What the task requires | The whole of the data, every line, should come back exactly the same.

── Recorded information

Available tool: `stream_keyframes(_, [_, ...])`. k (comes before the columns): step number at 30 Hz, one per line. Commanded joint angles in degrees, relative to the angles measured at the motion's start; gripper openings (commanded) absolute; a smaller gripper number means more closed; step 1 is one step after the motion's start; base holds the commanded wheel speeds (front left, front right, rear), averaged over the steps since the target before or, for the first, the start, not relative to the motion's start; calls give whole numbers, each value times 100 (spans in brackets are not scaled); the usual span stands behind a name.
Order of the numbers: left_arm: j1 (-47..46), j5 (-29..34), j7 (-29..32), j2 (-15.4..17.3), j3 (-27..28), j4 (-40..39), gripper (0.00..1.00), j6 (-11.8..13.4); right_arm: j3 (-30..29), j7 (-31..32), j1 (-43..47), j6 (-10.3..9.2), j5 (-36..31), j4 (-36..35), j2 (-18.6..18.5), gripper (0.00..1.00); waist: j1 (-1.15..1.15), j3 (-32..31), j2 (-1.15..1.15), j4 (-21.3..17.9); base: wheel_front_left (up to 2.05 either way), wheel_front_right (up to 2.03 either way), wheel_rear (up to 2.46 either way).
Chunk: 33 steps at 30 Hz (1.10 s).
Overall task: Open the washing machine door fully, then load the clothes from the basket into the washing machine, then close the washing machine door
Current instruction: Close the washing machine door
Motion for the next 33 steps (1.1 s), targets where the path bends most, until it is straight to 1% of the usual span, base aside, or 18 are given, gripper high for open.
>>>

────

Solution to this exercise |
Available tool: `stream_keyframes(_, [_, ...])`. k (comes before the columns): step number at 30 Hz, one per line. Commanded joint angles in degrees, relative to the angles measured at the motion's start; gripper openings (commanded) absolute; a smaller gripper number means more closed; step 1 is one step after the motion's start; base holds the commanded wheel speeds (front left, front right, rear), averaged over the steps since the target before or, for the first, the start, not relative to the motion's start; calls give whole numbers, each value times 100 (spans in brackets are not scaled); the usual span stands behind a name.
Order of the numbers: left_arm: j1 (-47..46), j5 (-29..34), j7 (-29..32), j2 (-15.4..17.3), j3 (-27..28), j4 (-40..39), gripper (0.00..1.00), j6 (-11.8..13.4); right_arm: j3 (-30..29), j7 (-31..32), j1 (-43..47), j6 (-10.3..9.2), j5 (-36..31), j4 (-36..35), j2 (-18.6..18.5), gripper (0.00..1.00); waist: j1 (-1.15..1.15), j3 (-32..31), j2 (-1.15..1.15), j4 (-21.3..17.9); base: wheel_front_left (up to 2.05 either way), wheel_front_right (up to 2.03 either way), wheel_rear (up to 2.46 either way).
Chunk: 33 steps at 30 Hz (1.10 s).
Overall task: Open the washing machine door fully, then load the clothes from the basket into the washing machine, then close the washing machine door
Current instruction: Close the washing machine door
Motion for the next 33 steps (1.1 s), targets where the path bends most, until it is straight to 1% of the usual span, base aside, or 18 are given, gripper high for open.
>>>

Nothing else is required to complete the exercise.